Assume that $f_n(x):[0,1]\rightarrow [0,1], n \in \mathbb{N}$ are continuous. Define $h_n(x) = \max(f_1(x), \cdots f_n(x))$. I want to show that $h_n(x)$ is continuous on $[0,1]$.
I have tried using induction and showing that the only points of possible discontinuity of $h_{k+1}$ are when $h_k(x) = f_{k+1}(x)$ (by using the intermediate value theorem).
I am looking for how to proceed from here (and a nicer, more elegant solution if possible)
On
Let $\phi(x) = \max(x_1,...,x_n)$, then $\phi$ is Lipschitz with rank $1$.

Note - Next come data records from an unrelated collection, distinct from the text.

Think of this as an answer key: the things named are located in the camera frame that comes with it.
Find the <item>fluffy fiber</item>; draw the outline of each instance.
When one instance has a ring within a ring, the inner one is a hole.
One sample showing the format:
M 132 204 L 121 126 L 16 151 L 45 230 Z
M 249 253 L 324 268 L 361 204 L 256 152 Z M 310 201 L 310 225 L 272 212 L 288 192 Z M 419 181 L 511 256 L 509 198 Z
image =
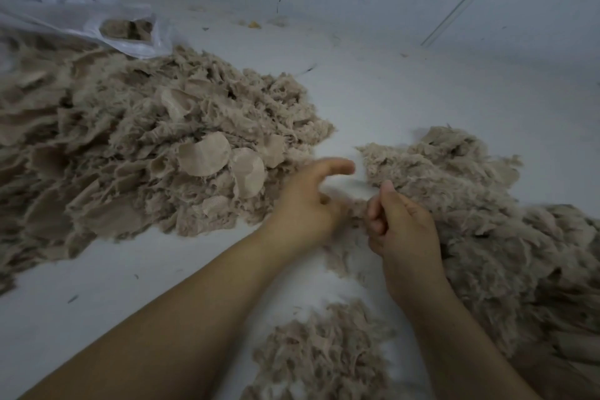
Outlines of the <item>fluffy fiber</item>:
M 138 60 L 77 39 L 4 38 L 17 66 L 0 77 L 0 292 L 97 236 L 258 223 L 333 131 L 285 73 L 183 47 Z
M 380 348 L 393 336 L 360 300 L 330 304 L 326 315 L 313 312 L 273 330 L 254 351 L 259 373 L 240 400 L 410 400 L 390 381 Z M 273 386 L 281 394 L 274 396 Z
M 454 291 L 514 366 L 546 398 L 600 398 L 552 346 L 557 331 L 600 333 L 600 221 L 567 204 L 519 206 L 508 194 L 519 159 L 488 157 L 462 130 L 432 127 L 408 148 L 359 150 L 370 184 L 391 179 L 431 211 Z

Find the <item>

$x_k = y_k + (x_k-y_k) \le \phi(y) + \|x-y\|$, and so $\phi(x) \le \phi(y) + \|x-y\|$. Swapping the roles of $x,y$ gives the desired result, $|\phi(x)-\phi(y)| \le \|x-y\|$. In particular, $\phi$ is continuous.
Note that $F(x) = (f_1(x),...,f_n(x))$ is continuous and $h_n = \phi \circ F$.
Hint:
$$\text {max} \{f,g\}=\frac{f+g}{2}+\frac{|f-g|}{2}$$
hence we only need to proof that $|x|$ is continuous.